After a lengthy discussion, the Lompoc City Council on Tuesday night ultimately decided to hold off and seek more information before potentially moving forward with a so-called Safe Parking Program that would give people who are otherwise homeless a place to park their live-in vehicles during the overnight hours.
The conversation on the pilot parking program that was recommended by city staff took up about an hour of Tuesday’s two-and-a-half-hour meeting, which also included the council approving $24,000 in additional funding for the cleanup of the Santa Ynez Riverbed and giving formal farewells to retiring City Attorney Joe Pannone and longtime Planning Commissioner Ron Fink.
The Safe Parking Program was proposed by city staff as a way to cut down on the hazards — such as dumping of human waste, obstructed views for drivers and pedestrians, and adverse effects on the surrounding neighborhoods — that are created by people living in their vehicles on city streets, and also provide a safe place for those same people to spend their nights.
The recommended program would have begun as a pilot for three months and allowed people who met certain qualifications and agreed to abide by a specific set of rules to park their vehicles between the hours of 9 p.m. and 6 a.m. in the lot shared by Lompoc City Hall and the Lompoc Police Department.
That proposed location turned out to be one of the main sticking points for some members of the council.
Councilman Victor Vega raised concerns about how it would look for the City Hall parking lot, which is prominently located off Ocean Avenue, to turn into an RV campsite each night. Mayor Bob Lingl shared those concerns and added that he felt the program might dissuade residents from taking part in public meetings at City Hall, which routinely run past 9 p.m., due to a perceived fear they might have of homeless people.
Members of city staff, including City Manager Jim Throop, noted that the location was key in keeping the costs of the program down, primarily because it would lower the price of liability insurance for the city.
Councilwoman Jenelle Osborne noted that the safety of the people utilizing the program should be considered first and foremost as she supported the staff recommendation to host the program at City Hall.
While four members of the public supported the recommended plan, former mayor John Linn used his public comment time to advocate for holding the program in the lot at Johns-Manville Park, which is located on the corner of North A Street and East Chestnut Avenue.
Although members of city staff suggested that moving the program to JM Park would lead to the program’s failure, since Good Samaritan, Inc., would likely back out of its partnership and the insurance costs would rise, Vega supported that idea and made a motion to move forward in that direction.
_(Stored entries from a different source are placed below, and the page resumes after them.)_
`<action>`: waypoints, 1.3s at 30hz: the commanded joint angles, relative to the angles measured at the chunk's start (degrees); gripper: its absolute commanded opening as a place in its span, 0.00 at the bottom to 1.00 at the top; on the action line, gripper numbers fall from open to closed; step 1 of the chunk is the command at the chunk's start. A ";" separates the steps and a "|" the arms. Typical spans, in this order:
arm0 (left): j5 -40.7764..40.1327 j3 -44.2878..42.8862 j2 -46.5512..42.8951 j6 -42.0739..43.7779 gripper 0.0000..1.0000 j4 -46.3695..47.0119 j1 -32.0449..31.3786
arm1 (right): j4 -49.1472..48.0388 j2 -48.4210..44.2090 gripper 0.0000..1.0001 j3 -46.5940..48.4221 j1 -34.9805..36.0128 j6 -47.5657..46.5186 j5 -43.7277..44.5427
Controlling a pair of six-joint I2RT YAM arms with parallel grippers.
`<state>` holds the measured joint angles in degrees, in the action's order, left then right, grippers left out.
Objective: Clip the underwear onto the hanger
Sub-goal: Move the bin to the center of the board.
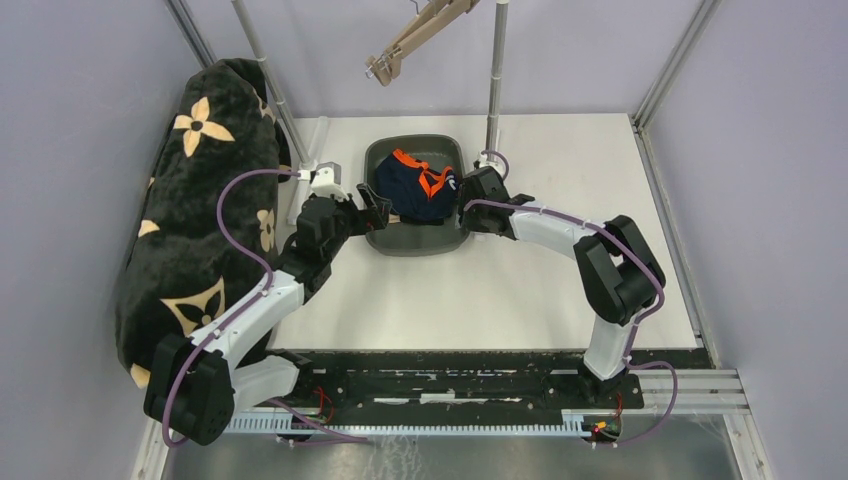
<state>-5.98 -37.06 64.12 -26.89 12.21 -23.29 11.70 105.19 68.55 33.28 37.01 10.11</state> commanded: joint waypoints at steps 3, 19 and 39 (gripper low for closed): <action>-1.22 -2.60 -0.50 4.57 0.98 0.66 -0.19 | -1.70 1.03 0.55 3.22 0.34 1.17 -1.35; -3.22 -2.58 -1.97 5.35 0.99 -0.38 -0.19 | 0.42 15.03 0.47 22.59 1.69 1.90 -3.99; -8.88 -8.31 12.64 5.44 0.93 5.19 -0.12 | -4.58 3.95 0.85 15.05 2.14 -6.39 -0.66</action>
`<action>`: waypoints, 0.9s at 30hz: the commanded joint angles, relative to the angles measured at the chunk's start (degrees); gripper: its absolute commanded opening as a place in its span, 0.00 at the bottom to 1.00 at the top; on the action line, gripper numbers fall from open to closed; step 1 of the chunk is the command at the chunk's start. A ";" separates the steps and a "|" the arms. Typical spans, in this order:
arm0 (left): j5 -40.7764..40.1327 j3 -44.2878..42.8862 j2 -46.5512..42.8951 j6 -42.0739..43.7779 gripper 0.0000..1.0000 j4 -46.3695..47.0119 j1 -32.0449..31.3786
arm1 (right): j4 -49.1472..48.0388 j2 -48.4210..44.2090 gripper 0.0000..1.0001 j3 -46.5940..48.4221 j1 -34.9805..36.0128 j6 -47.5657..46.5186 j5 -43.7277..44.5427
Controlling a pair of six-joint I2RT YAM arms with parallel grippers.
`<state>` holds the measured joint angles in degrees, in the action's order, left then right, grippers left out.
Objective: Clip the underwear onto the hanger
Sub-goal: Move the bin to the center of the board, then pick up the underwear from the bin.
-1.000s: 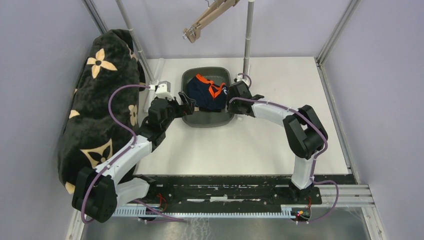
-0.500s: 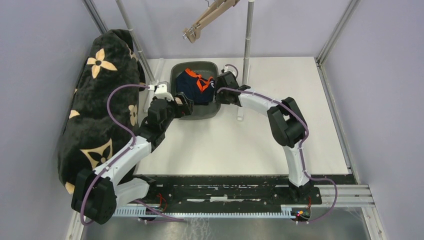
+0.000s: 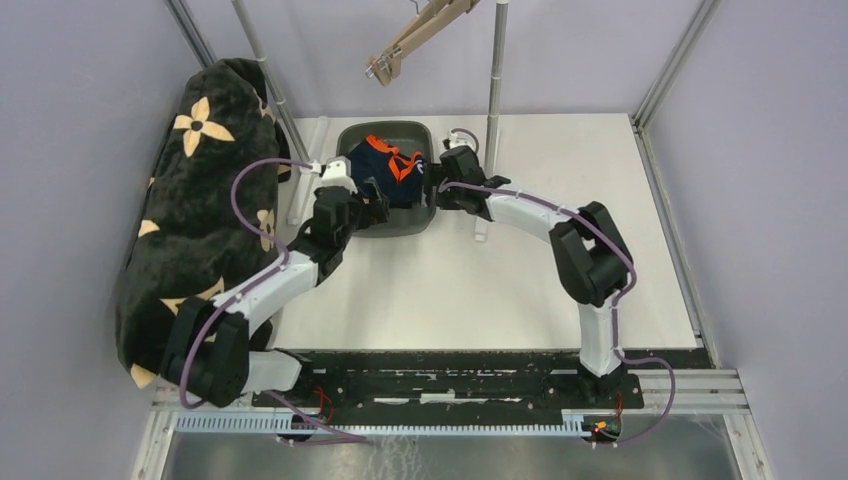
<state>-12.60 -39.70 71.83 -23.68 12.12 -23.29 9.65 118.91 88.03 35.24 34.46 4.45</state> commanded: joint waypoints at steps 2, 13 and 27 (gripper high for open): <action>-2.73 -8.12 8.88 2.28 0.87 6.43 -0.13 | -2.35 -14.05 0.85 -8.22 0.18 -4.81 6.97; -7.70 -29.25 33.66 0.33 0.66 -5.92 -0.09 | 0.80 -33.86 0.86 -23.13 0.17 -7.50 13.63; -9.23 -35.51 39.20 -1.45 0.75 -13.86 -0.11 | 5.38 -38.00 0.90 -23.76 -0.51 -8.72 16.47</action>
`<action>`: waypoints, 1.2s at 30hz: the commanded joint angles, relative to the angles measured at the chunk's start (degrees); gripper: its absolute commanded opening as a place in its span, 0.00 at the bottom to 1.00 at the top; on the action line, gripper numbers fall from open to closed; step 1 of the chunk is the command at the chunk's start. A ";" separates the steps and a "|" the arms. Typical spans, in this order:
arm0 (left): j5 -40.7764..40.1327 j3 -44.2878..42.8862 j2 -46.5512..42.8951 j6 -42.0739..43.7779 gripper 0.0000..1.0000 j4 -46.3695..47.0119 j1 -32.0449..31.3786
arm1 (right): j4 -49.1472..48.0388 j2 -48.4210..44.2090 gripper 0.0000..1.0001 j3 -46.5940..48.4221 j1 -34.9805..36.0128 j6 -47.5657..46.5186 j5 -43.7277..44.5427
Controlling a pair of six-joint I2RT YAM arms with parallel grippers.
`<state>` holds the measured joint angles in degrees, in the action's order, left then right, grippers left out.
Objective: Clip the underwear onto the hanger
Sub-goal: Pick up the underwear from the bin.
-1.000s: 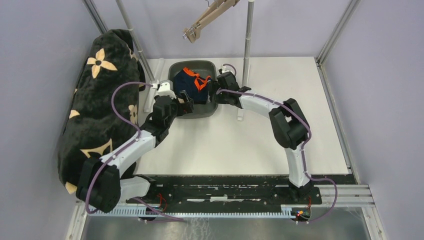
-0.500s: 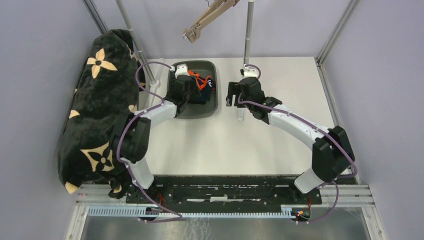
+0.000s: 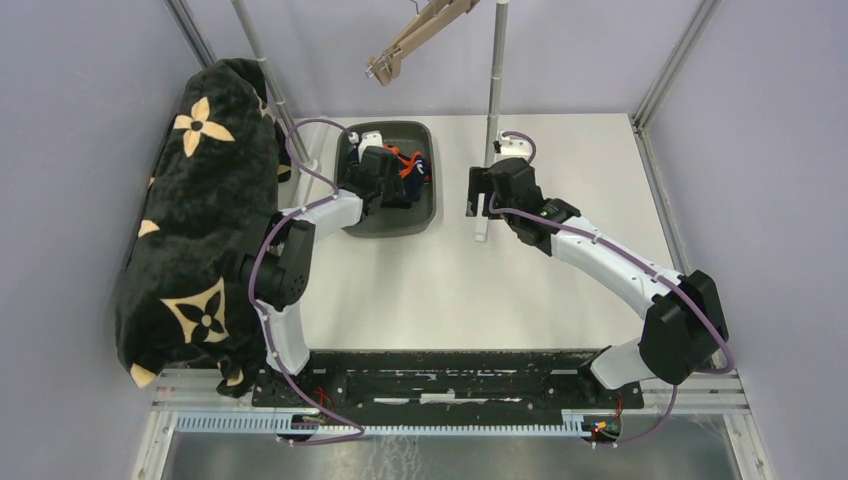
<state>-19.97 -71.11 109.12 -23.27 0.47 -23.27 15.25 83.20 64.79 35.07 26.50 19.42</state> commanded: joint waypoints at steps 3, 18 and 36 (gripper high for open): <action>-1.65 -5.44 3.72 -1.87 0.65 -3.05 -0.16 | -0.21 -2.53 0.89 -0.78 -0.54 -0.65 1.58; -2.21 0.22 -9.31 -0.94 0.03 -1.02 -0.67 | 0.18 -4.10 0.89 -1.89 -1.49 -0.61 2.66; -3.17 7.45 -34.89 1.32 0.03 -1.52 -11.67 | 2.24 -13.65 0.89 -5.94 -4.36 -1.87 5.82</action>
<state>-22.37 -63.33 79.00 -23.20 -3.14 -33.08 18.11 74.11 59.90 31.62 25.52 22.70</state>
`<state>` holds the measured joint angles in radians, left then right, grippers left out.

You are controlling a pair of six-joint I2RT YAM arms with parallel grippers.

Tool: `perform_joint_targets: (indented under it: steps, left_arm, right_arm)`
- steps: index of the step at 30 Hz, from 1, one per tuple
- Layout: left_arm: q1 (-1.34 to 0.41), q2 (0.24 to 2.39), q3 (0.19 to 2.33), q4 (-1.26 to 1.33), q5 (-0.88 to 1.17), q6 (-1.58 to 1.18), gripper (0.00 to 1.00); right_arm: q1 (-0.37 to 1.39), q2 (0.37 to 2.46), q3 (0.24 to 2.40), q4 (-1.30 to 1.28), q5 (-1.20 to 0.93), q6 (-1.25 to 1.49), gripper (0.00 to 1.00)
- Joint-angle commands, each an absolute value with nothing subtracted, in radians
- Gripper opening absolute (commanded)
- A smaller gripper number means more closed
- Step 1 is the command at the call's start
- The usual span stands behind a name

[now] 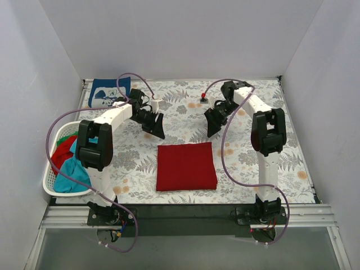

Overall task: Fold and stack the t-shirts
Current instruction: Fold the tshirt

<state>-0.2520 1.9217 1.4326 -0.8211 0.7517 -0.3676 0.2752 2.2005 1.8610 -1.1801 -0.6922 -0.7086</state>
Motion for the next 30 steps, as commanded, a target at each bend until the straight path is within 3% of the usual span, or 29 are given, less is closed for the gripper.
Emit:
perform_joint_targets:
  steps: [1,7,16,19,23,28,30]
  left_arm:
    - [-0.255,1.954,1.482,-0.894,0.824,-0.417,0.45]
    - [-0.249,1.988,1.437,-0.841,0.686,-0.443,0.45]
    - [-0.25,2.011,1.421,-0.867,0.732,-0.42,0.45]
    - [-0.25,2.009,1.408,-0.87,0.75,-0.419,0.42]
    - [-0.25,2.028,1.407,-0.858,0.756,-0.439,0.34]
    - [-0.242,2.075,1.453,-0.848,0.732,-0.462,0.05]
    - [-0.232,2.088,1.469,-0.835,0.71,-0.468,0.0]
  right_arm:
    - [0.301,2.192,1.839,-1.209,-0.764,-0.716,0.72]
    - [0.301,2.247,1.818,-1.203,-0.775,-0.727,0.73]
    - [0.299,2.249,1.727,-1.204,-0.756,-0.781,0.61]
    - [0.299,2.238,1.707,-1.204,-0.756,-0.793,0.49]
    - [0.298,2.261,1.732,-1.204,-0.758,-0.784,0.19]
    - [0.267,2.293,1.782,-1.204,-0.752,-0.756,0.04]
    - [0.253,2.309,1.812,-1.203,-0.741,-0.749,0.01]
His motion ultimately failed 2-3, getting support only from Councilman Jim Mosby.
Lingl ended up making the successful motion to table the issue and have it brought back at a future meeting for further discussion after alternative sites have been reviewed. That passed 5-0.
In other action, the council also voted 5-0 to allocate another $24,000 toward the cleanup of the Santa Ynez Riverbed, a project for which the governing body had already approved about $532,000.
Those additional funds marked a steep decrease from the additional $450,000 that was initially requested in the city’s staff report. Throop and other members of city staff noted that the request dropped so significantly because Qwik Response, the Southern California-based company that was brought on to do the heavy lifting of the cleanup, indicated this week that it was nearing completion and expected that it would be finished either this week or early next week.
Throop said the company had removed 725,000 pounds of trash from the riverbed, which had been a living space for many of the area’s homeless residents for several years.
During the discussion about the riverbed cleanup funding, a member of city staff confirmed in a response to a question from Mosby that workers from Qwik Response had been found to have been cleaning an area east of the city that was outside of the approved cleanup zone. The staff member said that the city would be looking into potentially offsetting the costs for that work, which she said was estimated to have taken up about half of a day.
Throop also confirmed that he will continue to seek out financial assistance from Santa Barbara County and the state of California.
In other moves:
- The council voted 5-0 on the agenda’s consent calendar, which included approving $1.05 million for the purchase of three new garbage trucks, $295,000 for the purchase of three new transit buses, and to amend the city’s municipal code to allow cannabis testing in the city’s industrial districts.
- Mayor Lingl led brief goodbye ceremonies for Fink, who had served on the Planning Commission for 18 years, and Pannone, who had worked with the city of Lompoc since 1992 and been its lead attorney since 2009. Jeff Malawy was approved as Pannone’s replacement at the council’s Nov. 20 meeting.
- The council voted 3-2, with support from Mosby, Vega and Dirk Starbuck, to send a proposal to establish administrative fines for violations of the regulations related to the city’s sewer system back to the Utility Commission for further discussion.
The council is scheduled to reconvene in the chambers at Lompoc City Hall two more times this week. The first will be a special meeting at 6:30 p.m. Thursday at which it is expected that Osborne will be sworn in as the new mayor and the council will discuss how to fill her vacated council seat. The council will meet again for an informational budget workshop that will be led by Throop at 8:30 a.m. Saturday.
The next regular meeting of the City Council will be 6:30 p.m. Dec. 18.